Written by DreamWorks Voltron: Legendary Defender's head writer Tim Hedrick and writer Mitch Iverson, the first comic tells the story of a training mission that goes awry when Coran, Princess Allura's majordomo, falls prey to a villain looking to settle an old debt. Team Voltron embarks on a series of increasingly dangerous quests to save their friend's life. Each issue focuses on one of the five pilots who together command the giant mecha known as Voltron, formed from their individual flying robotic lions.

The animated series premieres on June 10. Netflix debuted a teaser trailer last month.

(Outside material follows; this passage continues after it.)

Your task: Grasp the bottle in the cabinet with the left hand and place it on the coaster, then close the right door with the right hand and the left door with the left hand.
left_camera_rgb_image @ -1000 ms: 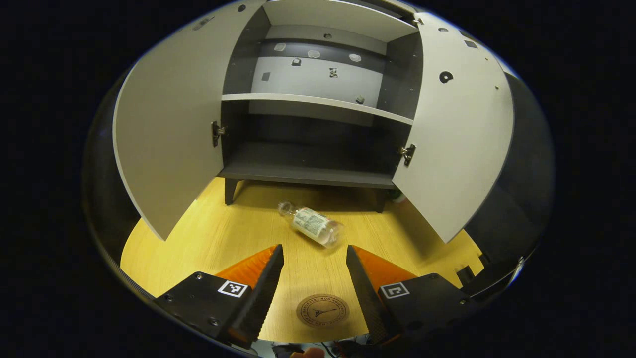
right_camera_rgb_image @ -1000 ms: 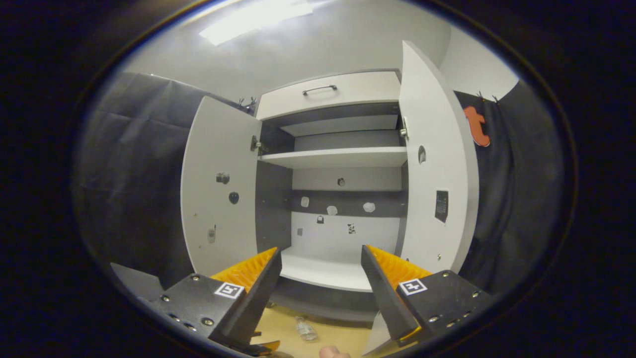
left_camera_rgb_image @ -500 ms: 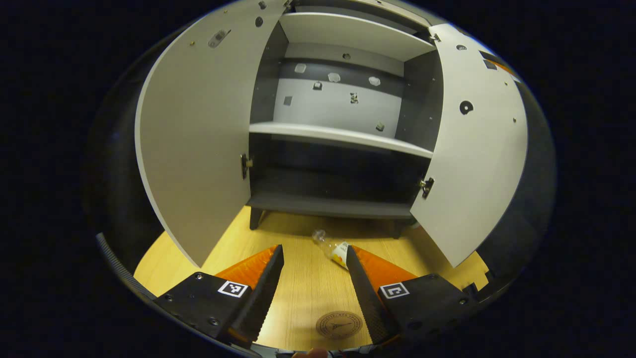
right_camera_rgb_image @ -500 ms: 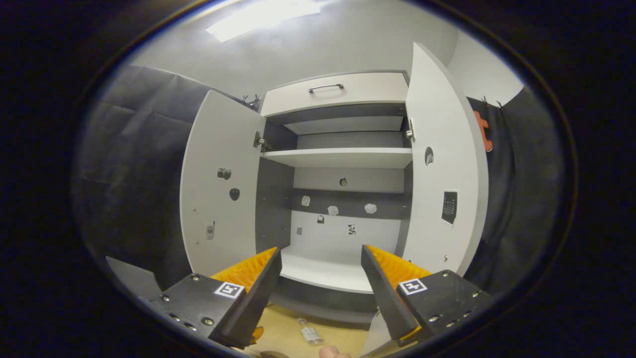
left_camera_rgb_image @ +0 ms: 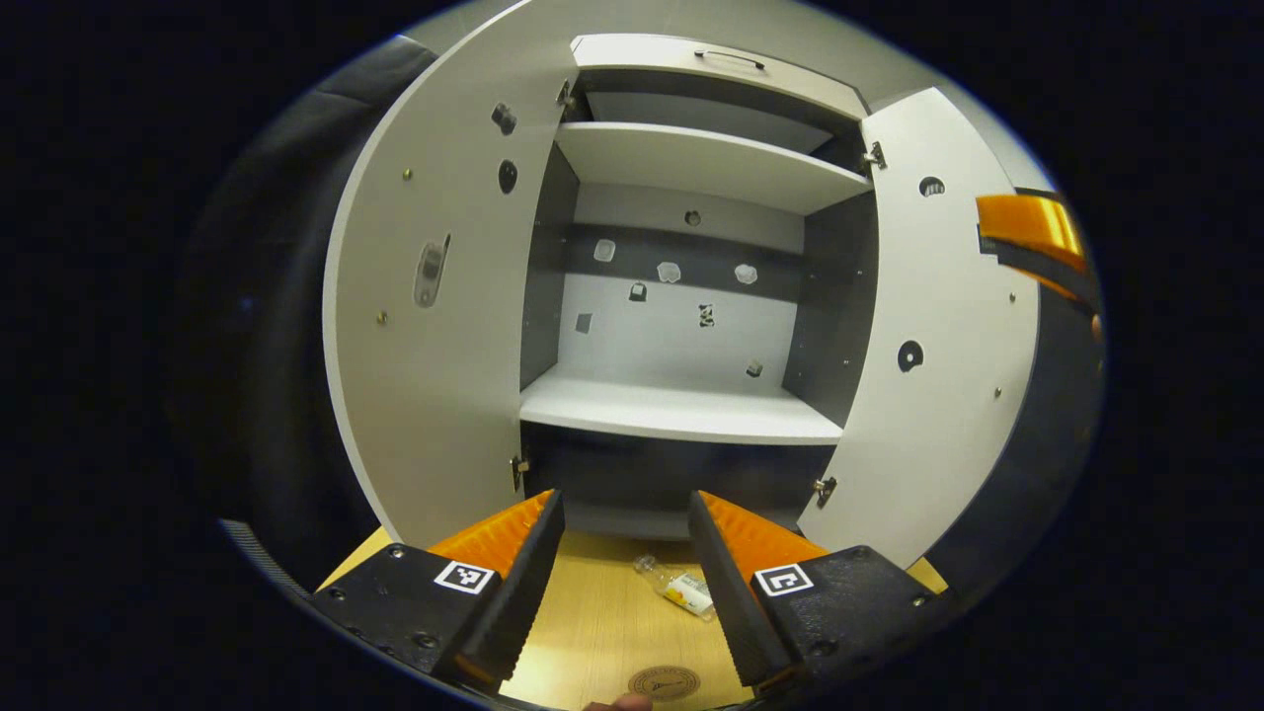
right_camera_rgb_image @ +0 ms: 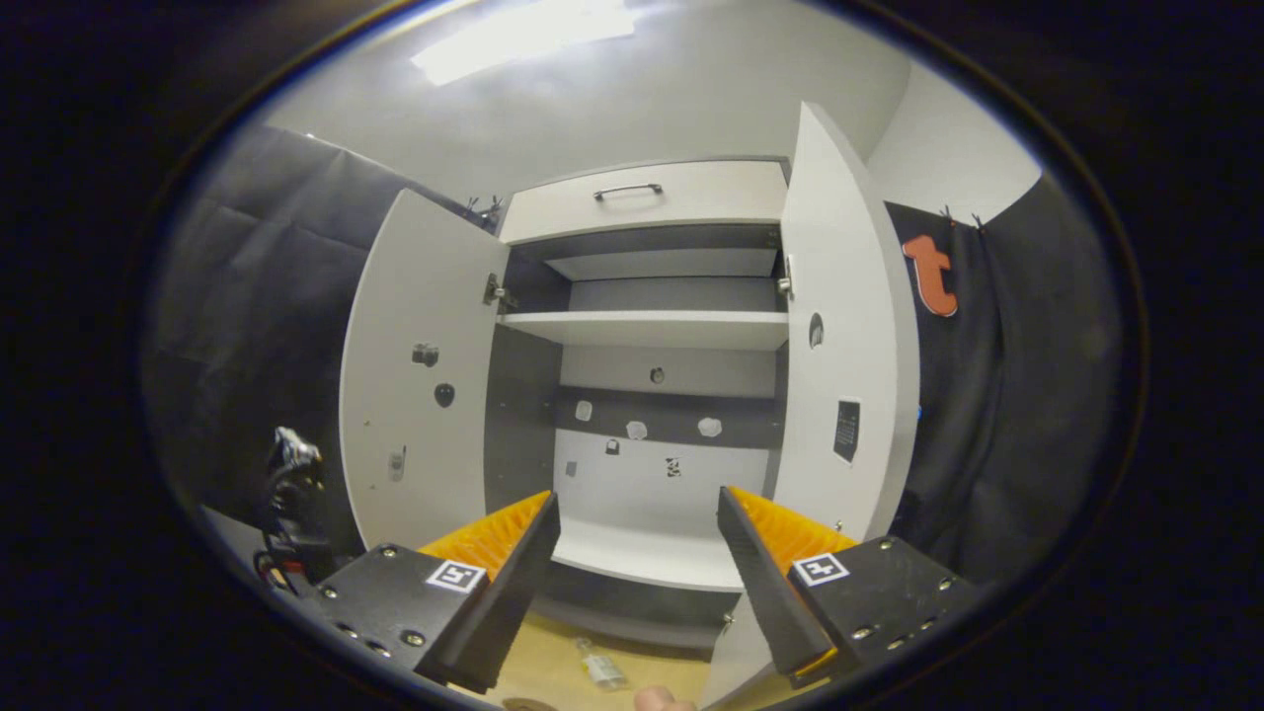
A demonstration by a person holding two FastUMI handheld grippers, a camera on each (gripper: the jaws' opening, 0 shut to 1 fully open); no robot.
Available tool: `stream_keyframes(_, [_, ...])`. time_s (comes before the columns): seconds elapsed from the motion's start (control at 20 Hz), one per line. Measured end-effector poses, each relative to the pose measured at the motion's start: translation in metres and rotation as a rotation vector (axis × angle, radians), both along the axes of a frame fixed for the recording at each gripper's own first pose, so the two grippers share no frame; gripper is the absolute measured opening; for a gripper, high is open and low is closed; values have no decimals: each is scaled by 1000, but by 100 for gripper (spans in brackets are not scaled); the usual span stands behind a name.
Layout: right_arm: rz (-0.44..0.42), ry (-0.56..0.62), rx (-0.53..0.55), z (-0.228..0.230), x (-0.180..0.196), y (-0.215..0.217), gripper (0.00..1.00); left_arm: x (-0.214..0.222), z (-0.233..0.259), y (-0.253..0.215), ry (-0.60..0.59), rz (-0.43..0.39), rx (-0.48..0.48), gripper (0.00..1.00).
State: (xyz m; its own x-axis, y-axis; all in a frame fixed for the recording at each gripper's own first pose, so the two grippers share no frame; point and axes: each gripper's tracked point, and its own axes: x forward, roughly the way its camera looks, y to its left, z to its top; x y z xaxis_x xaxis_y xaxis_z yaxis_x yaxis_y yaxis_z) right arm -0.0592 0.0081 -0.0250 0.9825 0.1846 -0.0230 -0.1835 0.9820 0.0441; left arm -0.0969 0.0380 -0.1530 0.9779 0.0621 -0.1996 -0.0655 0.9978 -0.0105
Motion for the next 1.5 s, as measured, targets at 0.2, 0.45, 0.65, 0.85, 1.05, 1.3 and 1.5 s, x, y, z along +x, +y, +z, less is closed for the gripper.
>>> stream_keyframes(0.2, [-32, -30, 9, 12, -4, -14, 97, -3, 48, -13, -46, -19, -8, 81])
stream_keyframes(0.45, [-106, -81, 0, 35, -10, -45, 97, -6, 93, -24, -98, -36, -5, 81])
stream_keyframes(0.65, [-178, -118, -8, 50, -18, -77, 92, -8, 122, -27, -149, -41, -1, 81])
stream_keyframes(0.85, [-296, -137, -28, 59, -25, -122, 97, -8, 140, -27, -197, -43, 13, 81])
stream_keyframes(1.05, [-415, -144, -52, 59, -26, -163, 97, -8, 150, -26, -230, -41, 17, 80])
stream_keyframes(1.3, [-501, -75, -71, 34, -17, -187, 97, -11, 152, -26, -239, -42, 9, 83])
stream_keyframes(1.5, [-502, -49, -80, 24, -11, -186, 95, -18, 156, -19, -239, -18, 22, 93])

Executive producer Joaquim Dos Santos, executive producer Lauren Montgomery, and writer Tim Hedrick — all of whom had worked together on Avatar the Last Airbender and The Legend of Korra — announced the cast at their panel at WonderCon in Los Angeles:

The character known as Sven in the first Voltron television series was originally named Takashi Shirogane in King of Beasts Golion, the original anime series that was adapted as Voltron.

Studio Mir (The Legend of Korra) is animating the new series.

The serialized story will focus on five teenagers named Keith, Lance, Hunk, Pidge, and Shiro. The heroes must defend Arus from King Zarkon's evil alien force. Unlike most of the characters from the original series, the main characters will have backstories and a purpose for going on the mission. The series will also have a Princess Allura, who Montgomery explained will be more realistic and "certainly not fainting at Every Little Thing that overwhelms her."

Montgomery added that, in the story, "Not everything is solved by Voltron alone. Sometimes they need to beat something just as the lions. Sometimes they just do it as themselves fighting as men." Dos Santos indicated at Friday's panel that the Voltron robot will not necessarily appear in all 13 episodes of the first season.

The series is part of an expansion of DreamWorks Animation Television and Netflix's 2013 multi-year deal.

World Events Productions, Ltd. (WEP) and the late Peter O'Keefe adapted the first 1984-1985 Voltron television series from two Toei Animation robot anime: King of Beasts Golion and Armored Fleet Dairugger XV. Both Golion and the first Voltron story centered on young pilots who fight against an empire of alien conquerors — with the help of five mechanized lions that combine to form a robot.

Since the first series, the franchise spawned two television series produced outside Japan: the 3D CG Voltron: The Third Dimension in 1998 and the 2D Voltron Force in 2011. The titular robot also appeared in several commercials, including one for MetLife during Super Bowl XLVI in 2012, and in a crossover comic project with Robotech.

Media Blasters released the first Voltron series with its English dub on DVD from 2006 to 2009, and released the original Japanese Beast King GoLion anime on DVD in 2008.